> _Your task_:
Verbatim, and with nothing else, reproduce the data below from its first line through the line containing "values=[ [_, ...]".
##############################
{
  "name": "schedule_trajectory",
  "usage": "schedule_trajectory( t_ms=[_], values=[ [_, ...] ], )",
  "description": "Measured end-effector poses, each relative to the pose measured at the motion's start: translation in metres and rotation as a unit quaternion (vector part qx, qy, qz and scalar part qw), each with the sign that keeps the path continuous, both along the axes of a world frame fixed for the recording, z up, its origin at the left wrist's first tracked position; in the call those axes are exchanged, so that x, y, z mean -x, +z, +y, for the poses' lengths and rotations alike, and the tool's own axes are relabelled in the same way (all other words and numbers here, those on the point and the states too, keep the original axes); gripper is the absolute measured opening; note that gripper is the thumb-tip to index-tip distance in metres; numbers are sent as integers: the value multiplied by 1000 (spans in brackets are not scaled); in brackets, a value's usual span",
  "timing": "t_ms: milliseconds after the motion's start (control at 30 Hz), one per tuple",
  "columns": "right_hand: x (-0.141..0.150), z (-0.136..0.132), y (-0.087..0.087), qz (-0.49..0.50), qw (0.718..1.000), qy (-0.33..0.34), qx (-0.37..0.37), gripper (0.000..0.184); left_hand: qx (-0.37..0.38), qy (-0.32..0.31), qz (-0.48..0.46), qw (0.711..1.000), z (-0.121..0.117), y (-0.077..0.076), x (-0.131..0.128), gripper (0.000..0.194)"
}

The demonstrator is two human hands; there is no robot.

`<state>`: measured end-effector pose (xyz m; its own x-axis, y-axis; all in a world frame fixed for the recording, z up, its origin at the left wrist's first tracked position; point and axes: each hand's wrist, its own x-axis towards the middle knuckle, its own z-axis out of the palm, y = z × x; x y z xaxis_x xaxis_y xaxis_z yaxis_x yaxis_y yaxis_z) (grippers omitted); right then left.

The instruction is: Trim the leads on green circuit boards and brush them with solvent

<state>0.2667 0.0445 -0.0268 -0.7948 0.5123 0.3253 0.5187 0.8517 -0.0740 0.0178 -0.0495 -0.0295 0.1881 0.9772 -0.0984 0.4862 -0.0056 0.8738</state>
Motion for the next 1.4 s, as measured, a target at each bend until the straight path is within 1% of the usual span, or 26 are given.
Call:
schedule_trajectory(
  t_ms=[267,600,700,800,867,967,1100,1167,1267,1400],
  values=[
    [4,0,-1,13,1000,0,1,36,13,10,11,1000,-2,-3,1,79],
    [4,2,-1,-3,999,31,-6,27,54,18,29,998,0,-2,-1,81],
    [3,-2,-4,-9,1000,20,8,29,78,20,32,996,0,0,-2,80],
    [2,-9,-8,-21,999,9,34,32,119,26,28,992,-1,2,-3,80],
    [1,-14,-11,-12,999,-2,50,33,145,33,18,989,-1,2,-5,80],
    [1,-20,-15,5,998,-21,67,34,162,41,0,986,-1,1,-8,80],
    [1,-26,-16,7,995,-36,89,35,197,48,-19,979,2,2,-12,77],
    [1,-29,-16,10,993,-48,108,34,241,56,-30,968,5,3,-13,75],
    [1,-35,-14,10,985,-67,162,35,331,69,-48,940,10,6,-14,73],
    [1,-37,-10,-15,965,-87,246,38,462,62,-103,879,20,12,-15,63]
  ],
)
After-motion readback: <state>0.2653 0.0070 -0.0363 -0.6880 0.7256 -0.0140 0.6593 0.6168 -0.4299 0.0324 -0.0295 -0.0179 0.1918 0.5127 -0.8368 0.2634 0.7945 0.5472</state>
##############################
> _Solution below_:
{
  "name": "schedule_trajectory",
  "usage": "schedule_trajectory( t_ms=[_], values=[ [_, ...] ], )",

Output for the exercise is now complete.